|I have grandiflora roses that its leaves are drying out and pedals have like black lining on top part. Whats the problem? im a beginner and a rose bloomed and i loved it then dryed out and no more roses. how do i keep them healthy? what do i do after fully bloomed?i live in south texas had them on full sun but noticed the rose was drying out moved to indirect sunlight and still not doing good.
|Answer from NGA
April 8, 2010
|The black coating the the tops of the leaves is probably sooty mold. Insects such as aphids, scales and mealybugs suck the plant juices and excrete a liquid called honeydew. The sugar content of this excrement is just high enough to encourage fungal growth. That's what you're seeing on the leaves of your rose bushes.

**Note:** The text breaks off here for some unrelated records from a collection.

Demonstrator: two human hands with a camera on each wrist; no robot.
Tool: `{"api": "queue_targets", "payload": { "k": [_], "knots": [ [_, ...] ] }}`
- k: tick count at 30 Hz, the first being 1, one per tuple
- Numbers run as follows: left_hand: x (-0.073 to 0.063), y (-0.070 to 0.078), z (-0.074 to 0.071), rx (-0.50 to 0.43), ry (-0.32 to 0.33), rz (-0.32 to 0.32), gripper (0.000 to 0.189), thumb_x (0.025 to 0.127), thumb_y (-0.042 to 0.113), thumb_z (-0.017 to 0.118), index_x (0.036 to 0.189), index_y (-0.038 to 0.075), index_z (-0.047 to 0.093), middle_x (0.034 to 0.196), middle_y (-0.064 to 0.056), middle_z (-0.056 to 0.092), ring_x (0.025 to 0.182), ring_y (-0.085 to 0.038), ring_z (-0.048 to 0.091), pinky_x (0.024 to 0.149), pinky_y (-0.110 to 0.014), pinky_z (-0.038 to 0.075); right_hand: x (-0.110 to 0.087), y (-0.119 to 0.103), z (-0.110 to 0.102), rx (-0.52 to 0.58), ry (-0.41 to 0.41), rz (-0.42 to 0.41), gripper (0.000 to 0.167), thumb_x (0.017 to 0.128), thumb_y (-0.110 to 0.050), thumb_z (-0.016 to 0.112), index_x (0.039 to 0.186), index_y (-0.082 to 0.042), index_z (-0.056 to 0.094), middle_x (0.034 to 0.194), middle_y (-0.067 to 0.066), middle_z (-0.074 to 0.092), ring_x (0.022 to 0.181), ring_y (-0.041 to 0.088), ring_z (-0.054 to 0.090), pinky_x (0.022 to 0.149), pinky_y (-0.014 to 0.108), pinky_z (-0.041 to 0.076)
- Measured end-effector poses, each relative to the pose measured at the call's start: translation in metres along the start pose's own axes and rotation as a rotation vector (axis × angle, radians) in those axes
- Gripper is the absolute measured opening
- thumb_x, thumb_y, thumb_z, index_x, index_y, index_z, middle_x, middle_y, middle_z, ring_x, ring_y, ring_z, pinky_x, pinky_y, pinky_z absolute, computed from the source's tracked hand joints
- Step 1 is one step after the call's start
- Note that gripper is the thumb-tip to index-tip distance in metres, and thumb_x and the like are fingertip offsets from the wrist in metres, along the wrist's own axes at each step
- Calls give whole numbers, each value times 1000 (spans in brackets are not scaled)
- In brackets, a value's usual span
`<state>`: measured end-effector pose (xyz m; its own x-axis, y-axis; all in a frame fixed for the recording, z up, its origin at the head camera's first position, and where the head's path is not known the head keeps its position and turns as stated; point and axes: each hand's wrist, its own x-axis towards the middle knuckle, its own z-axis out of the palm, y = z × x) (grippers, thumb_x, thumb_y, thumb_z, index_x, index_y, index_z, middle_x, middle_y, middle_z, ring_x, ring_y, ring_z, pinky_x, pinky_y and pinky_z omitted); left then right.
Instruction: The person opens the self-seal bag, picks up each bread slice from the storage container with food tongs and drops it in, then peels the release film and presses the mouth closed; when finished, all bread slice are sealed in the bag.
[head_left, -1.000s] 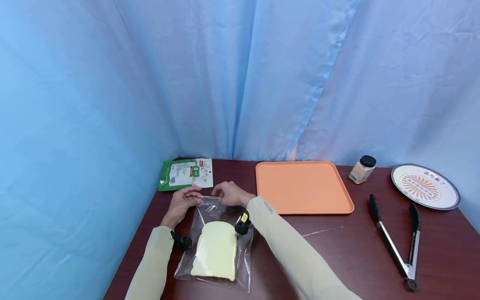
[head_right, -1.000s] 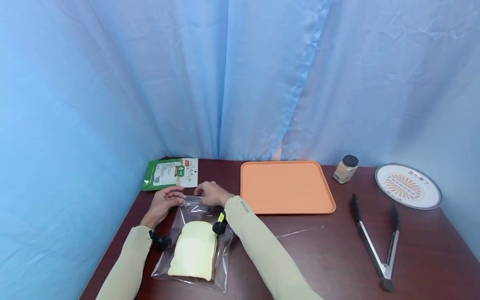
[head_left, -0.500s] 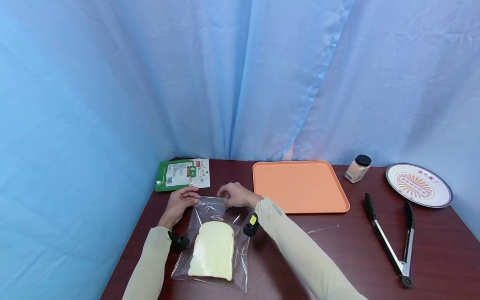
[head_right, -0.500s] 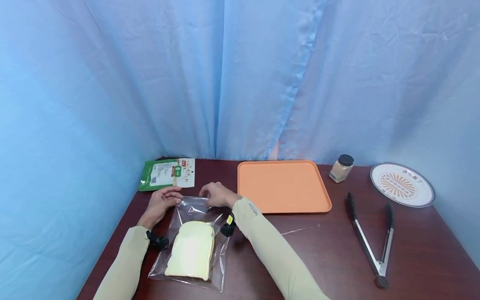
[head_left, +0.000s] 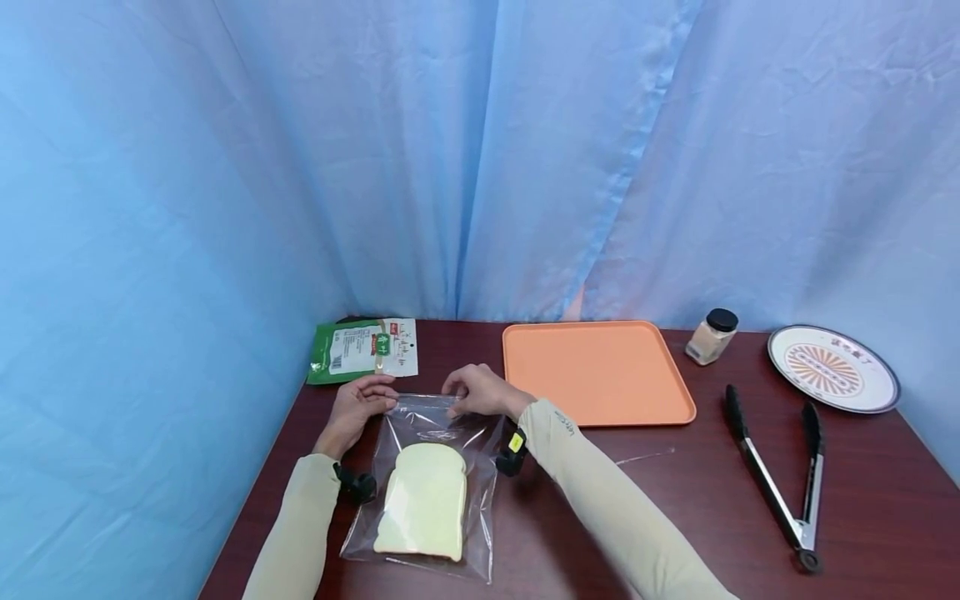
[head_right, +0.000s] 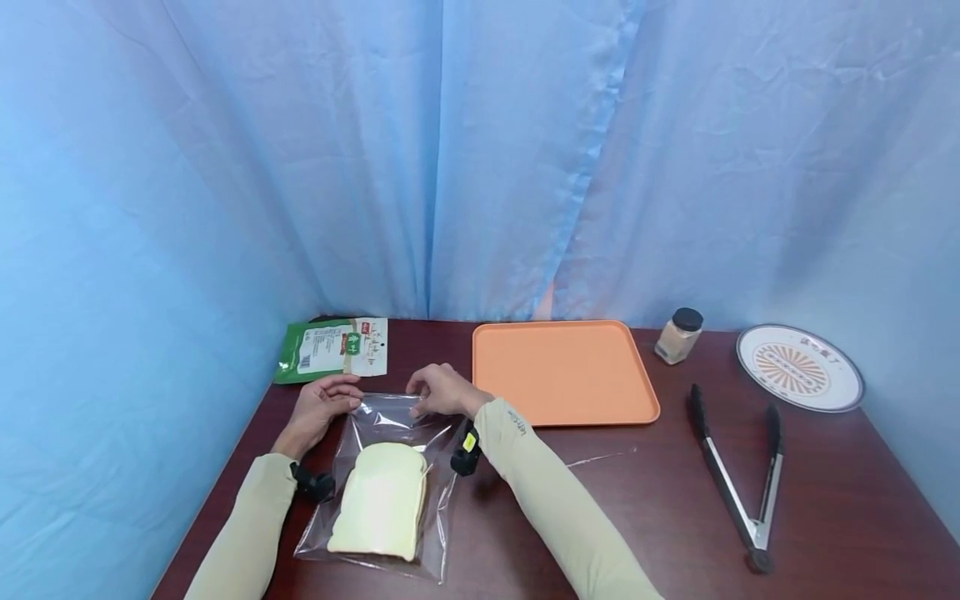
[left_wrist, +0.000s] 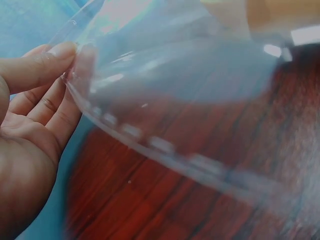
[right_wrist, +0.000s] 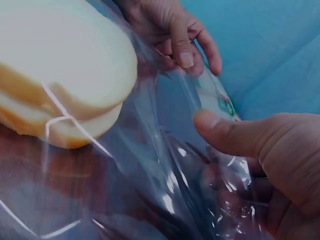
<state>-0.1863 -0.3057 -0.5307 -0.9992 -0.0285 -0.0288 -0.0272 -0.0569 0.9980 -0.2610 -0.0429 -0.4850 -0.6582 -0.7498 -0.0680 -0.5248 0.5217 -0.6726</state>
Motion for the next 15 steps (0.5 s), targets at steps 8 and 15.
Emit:
{"api": "queue_targets", "payload": {
  "k": [8, 15],
  "knots": [
    [-2, 2, -1, -49, 8, -23, 51, 87, -16, 64, 134, -23, 44, 84, 4, 74, 74, -4, 71, 69, -18, 59, -7, 3, -5, 1, 7, -5, 28, 82, -13, 83, 108, -8, 75, 86, 2, 74, 75, 7, 64, 72, 23, 54],
    [-2, 4, -2, -49, 6, -42, 52, 87, -19, 62, 135, -24, 42, 84, 3, 74, 75, -5, 72, 68, -19, 59, -13, 9, -8, 43, -6, 5, 27, 83, -5, 79, 110, -7, 74, 84, 2, 75, 74, 6, 66, 69, 21, 54]
  ]
}}
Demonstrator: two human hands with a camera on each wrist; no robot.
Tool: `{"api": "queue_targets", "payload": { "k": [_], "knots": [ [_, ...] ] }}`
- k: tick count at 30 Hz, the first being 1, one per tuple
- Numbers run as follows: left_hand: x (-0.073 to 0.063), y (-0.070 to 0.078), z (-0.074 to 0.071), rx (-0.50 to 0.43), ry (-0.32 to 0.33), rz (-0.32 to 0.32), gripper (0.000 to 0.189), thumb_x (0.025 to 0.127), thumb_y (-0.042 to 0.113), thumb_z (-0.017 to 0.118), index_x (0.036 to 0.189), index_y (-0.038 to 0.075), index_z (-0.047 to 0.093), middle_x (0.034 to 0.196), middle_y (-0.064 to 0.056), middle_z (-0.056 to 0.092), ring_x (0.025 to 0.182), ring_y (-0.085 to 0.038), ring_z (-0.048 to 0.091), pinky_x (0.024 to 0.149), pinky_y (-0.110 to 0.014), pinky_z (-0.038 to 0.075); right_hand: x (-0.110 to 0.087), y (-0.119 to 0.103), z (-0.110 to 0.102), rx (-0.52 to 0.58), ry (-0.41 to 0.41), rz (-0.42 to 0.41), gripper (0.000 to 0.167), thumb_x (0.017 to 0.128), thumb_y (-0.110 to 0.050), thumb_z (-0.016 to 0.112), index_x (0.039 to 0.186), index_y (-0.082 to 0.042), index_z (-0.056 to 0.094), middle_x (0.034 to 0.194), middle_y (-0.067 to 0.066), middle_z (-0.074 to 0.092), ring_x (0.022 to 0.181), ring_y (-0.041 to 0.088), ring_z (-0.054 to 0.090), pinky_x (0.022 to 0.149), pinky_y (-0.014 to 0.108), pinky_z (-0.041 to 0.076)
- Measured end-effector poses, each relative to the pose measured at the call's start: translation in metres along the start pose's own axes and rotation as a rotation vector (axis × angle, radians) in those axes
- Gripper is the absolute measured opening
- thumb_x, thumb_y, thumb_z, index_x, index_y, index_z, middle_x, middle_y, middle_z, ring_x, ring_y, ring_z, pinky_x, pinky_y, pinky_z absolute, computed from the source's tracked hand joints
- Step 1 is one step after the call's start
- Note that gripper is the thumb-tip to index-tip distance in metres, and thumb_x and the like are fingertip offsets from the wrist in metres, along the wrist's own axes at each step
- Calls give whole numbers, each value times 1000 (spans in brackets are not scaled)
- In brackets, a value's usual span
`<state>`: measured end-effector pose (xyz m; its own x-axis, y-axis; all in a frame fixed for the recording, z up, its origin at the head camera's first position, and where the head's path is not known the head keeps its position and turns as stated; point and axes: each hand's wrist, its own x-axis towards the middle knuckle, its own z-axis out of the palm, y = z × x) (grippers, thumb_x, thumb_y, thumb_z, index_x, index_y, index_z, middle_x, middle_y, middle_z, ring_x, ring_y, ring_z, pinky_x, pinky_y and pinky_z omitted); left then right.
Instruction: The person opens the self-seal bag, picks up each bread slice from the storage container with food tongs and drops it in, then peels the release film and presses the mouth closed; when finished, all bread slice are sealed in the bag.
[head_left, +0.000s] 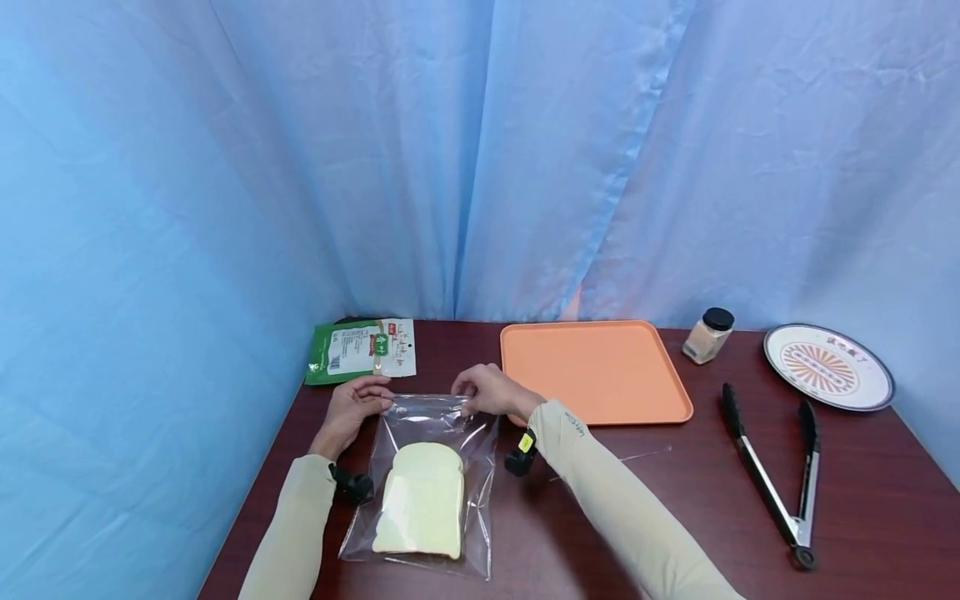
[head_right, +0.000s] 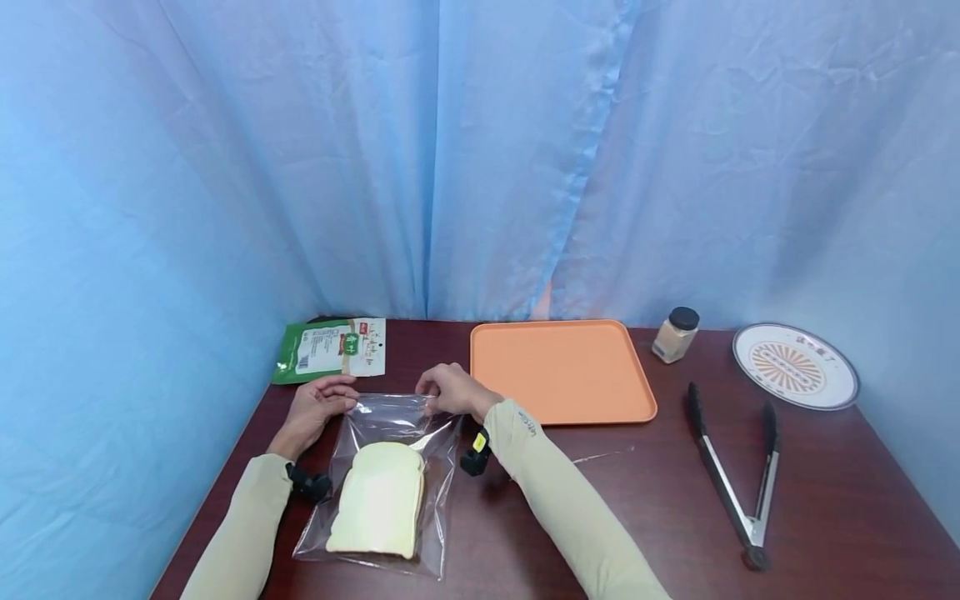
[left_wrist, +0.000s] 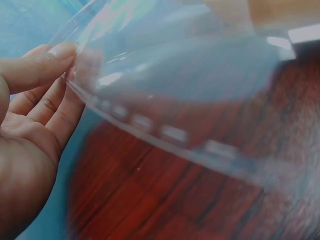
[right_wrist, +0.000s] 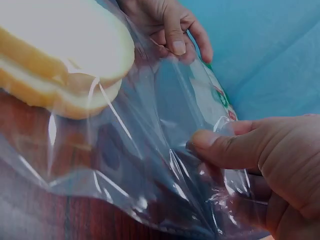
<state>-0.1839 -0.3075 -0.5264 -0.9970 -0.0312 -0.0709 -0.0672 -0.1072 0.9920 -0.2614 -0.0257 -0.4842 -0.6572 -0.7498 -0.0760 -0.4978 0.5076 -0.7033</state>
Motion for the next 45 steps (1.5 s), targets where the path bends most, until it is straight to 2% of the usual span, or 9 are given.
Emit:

You'll need to control the insects to keep the leaves from becoming black. Roses need all day sunshine or at least 8 hours of sun each day in order to bloom. If you keep your rose bushes well watered they should be able to take the Texas sunshine. When a rose begins to fade or lose its petals you'll need to prune it off the plant. Cut the stem down to a 5-leaflet leaf and a new flowering stem will develop. Find a garden spot with about 8 hours of sunshine each day. Amend the soil with compost or other organic matter and plant your rose. Build a watering basin beneath the rosebush and fill the basin with water, allow it to drain and then fill it a second time. This will concentrate the moisture over the root mass and allow it to trickle down and wet the entire root mass. Once a week should do it in the spring and fall; twice a week during the summer months. You can feed your rose with specialized Rose Food fertilizer and discourage insect pests with a neem oil based product such as Rose Defense. Hope your roses perk up soon!